Sen. Herb Kohl (D-Wis.), chairman of the Senate Judiciary Committee's antitrust subcommittee, sent a letter this month to Christine Varney, head of the Justice Department's antitrust division, urging her to examine the deal closely.
Justice and the FTC declined to comment or share their views on Google. But the agencies are watching the firm's moves closely. Google revealed in August that the Justice Department had requested more information from the company as it decides whether to green-light its merger with ITA, which was announced in July.
There also are hints that federal officials are concerned about the company's growing dominance.
At a conference this month organized by Consumer Watchdog, an FTC lawyer laid out potential arguments to prove that Google is illegally abusing its market power.
"You may well see something soon from the U.S. agencies," said Melanie Sabo, assistant director for anti-competitive practices at the FTC's bureau of competition. She said she was speaking for herself and not the agency. "But I can't promise anything."
Antitrust enforcers, however eager to pursue Google, face a number of legal challenges as they look at the company's mergers and its position on the Web.
For decades, courts have resisted blocking marriages between companies that do not compete head to head - precisely the kind of deal Google has been pursuing ever since the Justice Department threatened in 2008 to sue the company over a proposed partnership with direct rival Yahoo.
This year Google has been on a tear, acquiring all kinds of companies, paying a total of $1.6 billion for 40 firms through the end of the third quarter.
In addition to the ITA deal, Google also paid $179 million for Slide, a start-up that makes games and applications for social networks such as Facebook and MySpace.
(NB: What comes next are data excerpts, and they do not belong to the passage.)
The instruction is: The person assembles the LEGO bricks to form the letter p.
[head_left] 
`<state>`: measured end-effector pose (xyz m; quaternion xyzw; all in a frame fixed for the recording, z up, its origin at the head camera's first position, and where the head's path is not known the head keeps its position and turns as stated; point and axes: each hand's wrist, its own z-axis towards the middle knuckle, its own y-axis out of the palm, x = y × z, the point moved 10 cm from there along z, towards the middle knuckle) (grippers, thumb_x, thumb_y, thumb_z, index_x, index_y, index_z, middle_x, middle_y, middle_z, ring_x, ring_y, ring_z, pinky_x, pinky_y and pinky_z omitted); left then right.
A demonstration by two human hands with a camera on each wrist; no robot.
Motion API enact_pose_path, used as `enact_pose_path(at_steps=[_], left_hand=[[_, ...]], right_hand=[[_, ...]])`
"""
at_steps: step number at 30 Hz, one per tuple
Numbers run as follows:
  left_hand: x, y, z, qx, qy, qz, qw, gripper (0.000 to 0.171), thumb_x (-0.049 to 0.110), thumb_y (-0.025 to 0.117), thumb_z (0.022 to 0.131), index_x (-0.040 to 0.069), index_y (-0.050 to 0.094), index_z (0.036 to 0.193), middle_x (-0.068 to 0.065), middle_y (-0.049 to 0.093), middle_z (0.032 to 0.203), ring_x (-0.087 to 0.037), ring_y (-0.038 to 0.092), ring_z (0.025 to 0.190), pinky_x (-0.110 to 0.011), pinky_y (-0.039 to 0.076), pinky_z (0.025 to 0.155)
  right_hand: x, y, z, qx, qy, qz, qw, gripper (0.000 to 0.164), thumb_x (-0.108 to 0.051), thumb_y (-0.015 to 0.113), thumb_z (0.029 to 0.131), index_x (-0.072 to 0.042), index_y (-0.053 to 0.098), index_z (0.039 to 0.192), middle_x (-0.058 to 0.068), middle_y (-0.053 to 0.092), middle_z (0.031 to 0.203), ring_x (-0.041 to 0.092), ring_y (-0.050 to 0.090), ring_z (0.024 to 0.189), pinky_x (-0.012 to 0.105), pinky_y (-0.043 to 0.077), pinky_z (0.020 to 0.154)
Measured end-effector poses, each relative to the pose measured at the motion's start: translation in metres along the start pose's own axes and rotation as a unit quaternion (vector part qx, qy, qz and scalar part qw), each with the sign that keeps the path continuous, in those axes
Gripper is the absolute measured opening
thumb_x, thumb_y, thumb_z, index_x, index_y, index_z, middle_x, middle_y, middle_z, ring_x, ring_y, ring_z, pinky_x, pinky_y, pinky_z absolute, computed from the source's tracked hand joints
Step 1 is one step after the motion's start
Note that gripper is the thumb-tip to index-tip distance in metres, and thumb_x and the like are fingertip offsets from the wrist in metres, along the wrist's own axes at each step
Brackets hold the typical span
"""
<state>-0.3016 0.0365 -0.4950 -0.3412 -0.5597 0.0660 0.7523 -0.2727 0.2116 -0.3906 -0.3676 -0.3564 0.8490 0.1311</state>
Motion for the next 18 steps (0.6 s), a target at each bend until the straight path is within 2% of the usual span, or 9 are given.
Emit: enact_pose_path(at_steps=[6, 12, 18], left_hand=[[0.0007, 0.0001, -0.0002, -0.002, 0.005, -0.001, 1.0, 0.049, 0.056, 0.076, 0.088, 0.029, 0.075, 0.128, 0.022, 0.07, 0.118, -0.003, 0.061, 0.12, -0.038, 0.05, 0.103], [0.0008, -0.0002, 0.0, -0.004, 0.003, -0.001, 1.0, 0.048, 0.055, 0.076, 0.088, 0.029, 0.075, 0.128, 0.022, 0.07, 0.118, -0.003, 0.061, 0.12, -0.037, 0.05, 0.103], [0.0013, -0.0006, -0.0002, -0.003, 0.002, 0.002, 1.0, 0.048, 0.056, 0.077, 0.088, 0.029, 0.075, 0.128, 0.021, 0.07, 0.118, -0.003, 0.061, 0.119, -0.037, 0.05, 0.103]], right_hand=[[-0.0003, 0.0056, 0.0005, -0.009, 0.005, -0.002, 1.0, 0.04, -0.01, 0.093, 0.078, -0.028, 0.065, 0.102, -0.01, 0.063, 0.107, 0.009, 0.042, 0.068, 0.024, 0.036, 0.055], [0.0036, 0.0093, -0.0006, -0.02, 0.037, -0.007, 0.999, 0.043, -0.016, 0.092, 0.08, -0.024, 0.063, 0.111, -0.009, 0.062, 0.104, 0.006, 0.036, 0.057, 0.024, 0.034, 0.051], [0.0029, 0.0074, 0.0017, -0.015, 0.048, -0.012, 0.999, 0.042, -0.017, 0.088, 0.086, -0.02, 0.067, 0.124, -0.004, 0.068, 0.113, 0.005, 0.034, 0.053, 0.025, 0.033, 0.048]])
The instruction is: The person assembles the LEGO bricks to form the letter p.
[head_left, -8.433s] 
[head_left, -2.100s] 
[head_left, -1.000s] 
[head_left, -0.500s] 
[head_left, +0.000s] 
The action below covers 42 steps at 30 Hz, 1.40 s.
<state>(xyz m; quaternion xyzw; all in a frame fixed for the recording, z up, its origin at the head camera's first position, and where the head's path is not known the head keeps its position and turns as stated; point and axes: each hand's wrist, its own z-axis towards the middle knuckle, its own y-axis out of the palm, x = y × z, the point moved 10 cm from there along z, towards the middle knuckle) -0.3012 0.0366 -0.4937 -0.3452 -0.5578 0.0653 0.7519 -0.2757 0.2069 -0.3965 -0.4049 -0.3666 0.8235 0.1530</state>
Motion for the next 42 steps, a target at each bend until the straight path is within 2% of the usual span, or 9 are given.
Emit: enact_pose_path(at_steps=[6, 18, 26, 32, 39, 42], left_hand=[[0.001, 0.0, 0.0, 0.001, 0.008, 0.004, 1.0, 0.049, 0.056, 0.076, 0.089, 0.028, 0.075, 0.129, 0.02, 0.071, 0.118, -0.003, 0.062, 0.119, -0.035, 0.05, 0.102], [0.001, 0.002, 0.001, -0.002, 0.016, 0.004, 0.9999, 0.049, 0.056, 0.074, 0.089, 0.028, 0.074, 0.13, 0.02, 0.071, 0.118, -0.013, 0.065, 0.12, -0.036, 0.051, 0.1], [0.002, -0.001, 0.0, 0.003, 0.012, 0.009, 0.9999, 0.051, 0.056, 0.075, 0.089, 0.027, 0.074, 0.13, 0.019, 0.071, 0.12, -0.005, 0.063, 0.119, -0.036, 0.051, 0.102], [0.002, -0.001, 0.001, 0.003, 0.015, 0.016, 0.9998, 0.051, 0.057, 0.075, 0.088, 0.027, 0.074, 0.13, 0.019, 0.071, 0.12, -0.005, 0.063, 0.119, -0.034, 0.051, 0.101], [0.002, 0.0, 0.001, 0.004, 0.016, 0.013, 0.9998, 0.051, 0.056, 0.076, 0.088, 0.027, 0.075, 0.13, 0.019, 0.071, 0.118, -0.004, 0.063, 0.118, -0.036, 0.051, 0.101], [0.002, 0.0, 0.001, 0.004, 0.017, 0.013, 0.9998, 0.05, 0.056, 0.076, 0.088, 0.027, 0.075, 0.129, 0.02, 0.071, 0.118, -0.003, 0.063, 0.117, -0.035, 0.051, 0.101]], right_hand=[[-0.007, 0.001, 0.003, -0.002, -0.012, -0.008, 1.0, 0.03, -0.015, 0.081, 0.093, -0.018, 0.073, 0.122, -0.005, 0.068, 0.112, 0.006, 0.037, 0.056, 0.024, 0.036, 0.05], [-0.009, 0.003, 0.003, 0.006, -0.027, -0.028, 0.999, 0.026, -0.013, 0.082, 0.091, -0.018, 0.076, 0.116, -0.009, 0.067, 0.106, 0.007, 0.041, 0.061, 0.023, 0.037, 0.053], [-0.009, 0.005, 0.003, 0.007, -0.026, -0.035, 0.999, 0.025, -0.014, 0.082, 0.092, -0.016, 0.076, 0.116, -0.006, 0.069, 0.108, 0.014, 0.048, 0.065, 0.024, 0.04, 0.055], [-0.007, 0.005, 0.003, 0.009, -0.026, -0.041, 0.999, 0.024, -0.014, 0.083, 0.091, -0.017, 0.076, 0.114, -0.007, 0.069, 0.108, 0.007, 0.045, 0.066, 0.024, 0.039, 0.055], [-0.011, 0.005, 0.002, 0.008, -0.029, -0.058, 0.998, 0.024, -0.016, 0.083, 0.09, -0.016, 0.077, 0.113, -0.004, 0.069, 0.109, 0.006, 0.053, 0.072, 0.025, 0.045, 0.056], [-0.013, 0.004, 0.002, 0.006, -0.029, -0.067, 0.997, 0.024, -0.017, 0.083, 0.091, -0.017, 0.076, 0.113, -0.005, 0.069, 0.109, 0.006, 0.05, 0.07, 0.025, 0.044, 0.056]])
It also reportedly tried to buy Groupon, a dominant social-networking coupon site, for $6 billion, though the offer was turned down.
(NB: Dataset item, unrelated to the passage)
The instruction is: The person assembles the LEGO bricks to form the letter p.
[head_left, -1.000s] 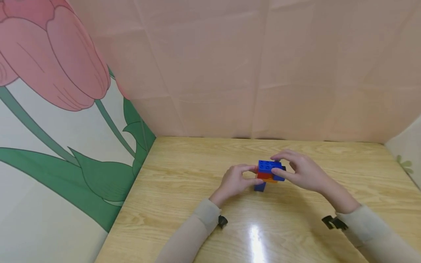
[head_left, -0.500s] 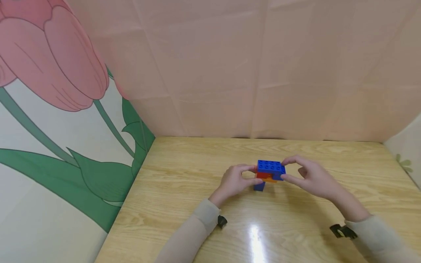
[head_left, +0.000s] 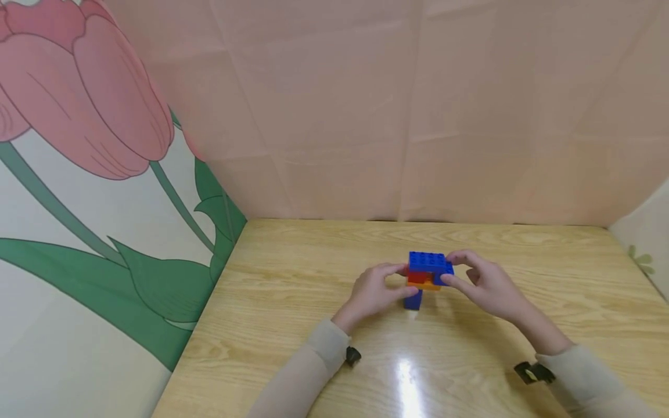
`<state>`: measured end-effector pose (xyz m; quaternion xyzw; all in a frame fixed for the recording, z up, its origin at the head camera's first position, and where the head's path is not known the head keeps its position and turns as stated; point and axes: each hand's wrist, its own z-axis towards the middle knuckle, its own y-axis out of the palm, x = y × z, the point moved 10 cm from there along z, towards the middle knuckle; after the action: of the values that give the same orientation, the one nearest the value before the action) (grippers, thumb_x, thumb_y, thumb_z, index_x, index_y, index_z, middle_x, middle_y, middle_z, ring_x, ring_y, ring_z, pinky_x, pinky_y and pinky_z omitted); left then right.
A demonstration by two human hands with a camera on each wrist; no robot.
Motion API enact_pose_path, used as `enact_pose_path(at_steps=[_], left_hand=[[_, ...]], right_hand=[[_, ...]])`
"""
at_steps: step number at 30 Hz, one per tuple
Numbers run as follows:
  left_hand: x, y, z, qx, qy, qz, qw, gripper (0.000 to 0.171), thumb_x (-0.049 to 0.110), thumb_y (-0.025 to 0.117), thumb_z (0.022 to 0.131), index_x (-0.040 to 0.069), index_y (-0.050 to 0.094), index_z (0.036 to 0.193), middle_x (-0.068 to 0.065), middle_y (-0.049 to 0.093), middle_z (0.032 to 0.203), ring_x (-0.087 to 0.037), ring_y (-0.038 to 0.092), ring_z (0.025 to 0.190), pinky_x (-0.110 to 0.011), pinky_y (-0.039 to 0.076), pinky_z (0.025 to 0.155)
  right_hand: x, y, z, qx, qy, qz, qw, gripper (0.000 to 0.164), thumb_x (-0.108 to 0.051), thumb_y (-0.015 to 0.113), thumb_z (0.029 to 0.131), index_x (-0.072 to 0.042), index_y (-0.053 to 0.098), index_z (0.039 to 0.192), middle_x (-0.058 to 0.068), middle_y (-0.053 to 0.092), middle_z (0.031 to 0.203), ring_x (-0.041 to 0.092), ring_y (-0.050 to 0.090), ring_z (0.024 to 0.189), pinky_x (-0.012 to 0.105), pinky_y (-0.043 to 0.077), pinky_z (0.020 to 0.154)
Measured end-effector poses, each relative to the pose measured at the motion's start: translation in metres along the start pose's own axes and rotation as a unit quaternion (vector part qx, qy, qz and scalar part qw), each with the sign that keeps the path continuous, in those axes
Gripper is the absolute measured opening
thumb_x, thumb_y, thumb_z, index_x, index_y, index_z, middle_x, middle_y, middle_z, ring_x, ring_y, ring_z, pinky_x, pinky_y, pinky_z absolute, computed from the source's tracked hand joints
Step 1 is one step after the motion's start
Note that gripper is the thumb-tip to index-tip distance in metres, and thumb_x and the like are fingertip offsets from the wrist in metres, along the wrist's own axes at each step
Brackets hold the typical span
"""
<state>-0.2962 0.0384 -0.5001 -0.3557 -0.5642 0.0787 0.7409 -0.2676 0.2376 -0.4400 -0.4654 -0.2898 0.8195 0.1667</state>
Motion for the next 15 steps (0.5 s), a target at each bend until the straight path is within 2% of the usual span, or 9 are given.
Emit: enact_pose_path(at_steps=[4, 7, 10, 15], left_hand=[[-0.003, 0.003, -0.003, -0.009, -0.013, -0.008, 0.9998, 0.069, 0.062, 0.075, 0.088, 0.037, 0.055, 0.15, 0.019, 0.069, 0.123, -0.016, 0.06, 0.128, -0.053, 0.045, 0.107], [-0.005, 0.006, -0.006, -0.018, -0.027, -0.016, 0.9994, 0.076, 0.062, 0.076, 0.087, 0.04, 0.047, 0.154, 0.02, 0.069, 0.119, -0.019, 0.061, 0.127, -0.059, 0.042, 0.108], [-0.006, 0.009, -0.008, -0.032, -0.029, -0.018, 0.9989, 0.077, 0.061, 0.076, 0.087, 0.042, 0.044, 0.155, 0.022, 0.069, 0.117, -0.017, 0.06, 0.127, -0.062, 0.039, 0.11], [-0.005, 0.012, -0.01, -0.049, -0.012, -0.019, 0.9985, 0.07, 0.057, 0.073, 0.092, 0.038, 0.048, 0.153, 0.02, 0.07, 0.113, -0.013, 0.063, 0.121, -0.057, 0.042, 0.109]], right_hand=[[0.002, -0.003, 0.002, 0.009, 0.018, -0.013, 1.0, 0.029, -0.013, 0.077, 0.096, -0.012, 0.065, 0.122, 0.009, 0.073, 0.113, 0.009, 0.059, 0.079, 0.025, 0.044, 0.055], [0.004, -0.003, 0.002, 0.007, 0.033, -0.013, 0.999, 0.028, -0.016, 0.077, 0.097, -0.013, 0.066, 0.122, 0.007, 0.073, 0.114, 0.007, 0.062, 0.096, 0.025, 0.049, 0.062], [0.007, -0.001, 0.002, 0.001, 0.052, -0.006, 0.999, 0.028, -0.018, 0.076, 0.098, -0.013, 0.065, 0.123, 0.007, 0.073, 0.116, 0.003, 0.061, 0.104, 0.024, 0.053, 0.071], [0.014, 0.004, 0.0, -0.011, 0.078, 0.005, 0.997, 0.029, -0.022, 0.074, 0.1, -0.013, 0.064, 0.125, 0.007, 0.072, 0.118, 0.002, 0.06, 0.107, 0.024, 0.054, 0.078]])
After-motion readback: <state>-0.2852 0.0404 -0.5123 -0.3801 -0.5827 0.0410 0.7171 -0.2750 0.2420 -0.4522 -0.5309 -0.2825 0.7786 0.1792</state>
Experts say the federal government's legal approach to these kinds of mergers is outdated.
"We need a new framework that takes into account the way the world works today," said Albert Foer, president of the American Antitrust Institute. "As we deal with cases like Google-ITA, maybe we'll begin to advance some more realistic theories."
Even if Justice lawyers do not block the ITA merger outright, they could add conditions to the deal limiting some of Google's actions - an approach the Obama administration has adopted with other companies.
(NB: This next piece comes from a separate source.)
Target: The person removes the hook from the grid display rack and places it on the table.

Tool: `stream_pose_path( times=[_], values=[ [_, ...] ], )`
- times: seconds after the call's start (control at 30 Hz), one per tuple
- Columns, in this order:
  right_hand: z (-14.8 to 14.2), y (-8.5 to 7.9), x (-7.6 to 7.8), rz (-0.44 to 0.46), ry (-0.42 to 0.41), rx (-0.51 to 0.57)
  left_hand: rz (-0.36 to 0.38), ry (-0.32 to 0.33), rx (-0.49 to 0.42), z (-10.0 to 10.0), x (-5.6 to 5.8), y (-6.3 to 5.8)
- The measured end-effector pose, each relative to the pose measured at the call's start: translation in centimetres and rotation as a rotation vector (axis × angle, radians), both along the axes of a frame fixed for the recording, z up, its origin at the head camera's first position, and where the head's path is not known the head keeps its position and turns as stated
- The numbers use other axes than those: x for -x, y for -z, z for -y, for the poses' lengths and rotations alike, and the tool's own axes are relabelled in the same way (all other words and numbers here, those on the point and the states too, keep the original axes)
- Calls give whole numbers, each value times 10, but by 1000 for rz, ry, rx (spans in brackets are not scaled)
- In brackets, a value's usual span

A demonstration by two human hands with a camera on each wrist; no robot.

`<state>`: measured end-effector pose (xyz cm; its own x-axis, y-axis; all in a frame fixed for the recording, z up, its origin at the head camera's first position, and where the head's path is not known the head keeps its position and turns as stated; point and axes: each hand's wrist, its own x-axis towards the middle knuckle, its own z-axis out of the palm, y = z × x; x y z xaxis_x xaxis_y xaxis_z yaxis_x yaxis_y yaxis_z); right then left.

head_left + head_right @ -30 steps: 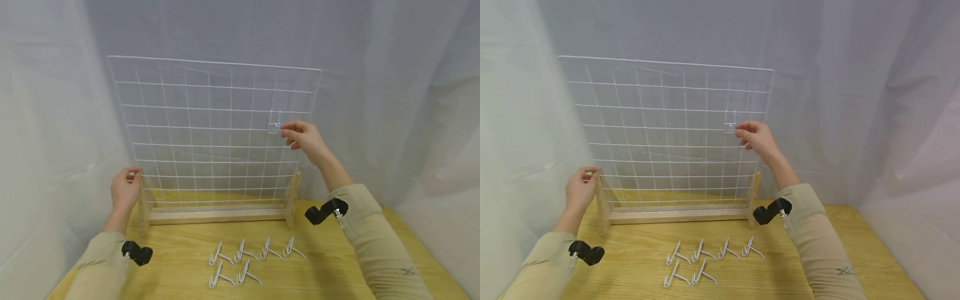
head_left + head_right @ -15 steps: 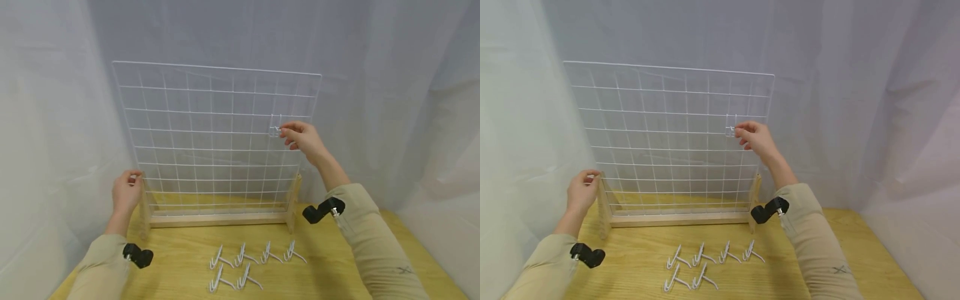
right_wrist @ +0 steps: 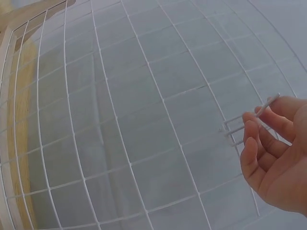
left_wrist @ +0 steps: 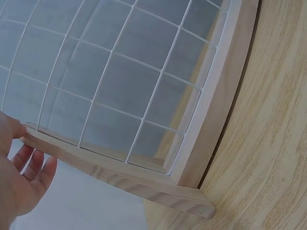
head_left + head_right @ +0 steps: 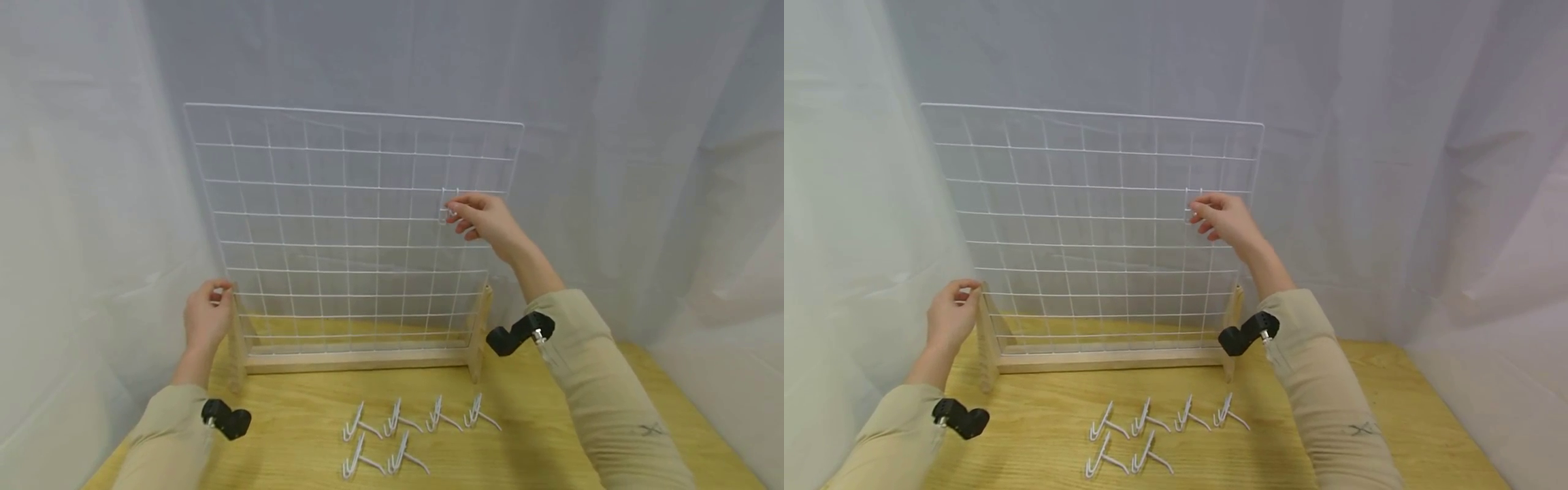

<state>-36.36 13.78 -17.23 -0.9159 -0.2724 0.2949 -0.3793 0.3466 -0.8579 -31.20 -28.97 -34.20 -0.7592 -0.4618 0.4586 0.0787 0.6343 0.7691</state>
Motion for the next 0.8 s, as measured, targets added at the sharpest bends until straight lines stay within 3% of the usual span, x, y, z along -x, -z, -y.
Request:
stream_pose_path(
  times=[0.3, 0.6, 0.8],
  values=[
    [6, -3, 0, 34, 9, 13, -10, 4, -3, -2, 1, 1],
    [9, -3, -3, 163, -41, 246, -23, 7, -1, -5, 3, 1],
    [7, -5, -5, 175, -70, 332, -18, 16, -15, -7, 4, 1]
  ],
)
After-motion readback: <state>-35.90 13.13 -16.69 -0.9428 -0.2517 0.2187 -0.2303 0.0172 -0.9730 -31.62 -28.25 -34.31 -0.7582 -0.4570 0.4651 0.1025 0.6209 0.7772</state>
Google is so complex, however, that government officials are still educating themselves on basic questions about the company.
"You can have a lot of fights over what market you're worried about when you're dealing with the Google world," said a senior official familiar with the company who requested anonymity in order to speak freely about the issue. "It's a little bit more complicated. Is the market advertising? Is the market search?"
Rebecca Arbogast, a tech analyst for Stifel Nicolaus and a former Justice Department lawyer, points out that with every big merger that Google pursues, the government has a chance to peak under the company's hood and ask questions, potentially laying the groundwork for a bigger case down the road.
"The FTC, the DOJ and the E.U. will be scrubbing every acquisition they make going forward," Arbogast said. "What we all have to remind ourselves is that it took years for the government to craft the case against Microsoft, so there's no reason to think that anything will move quickly."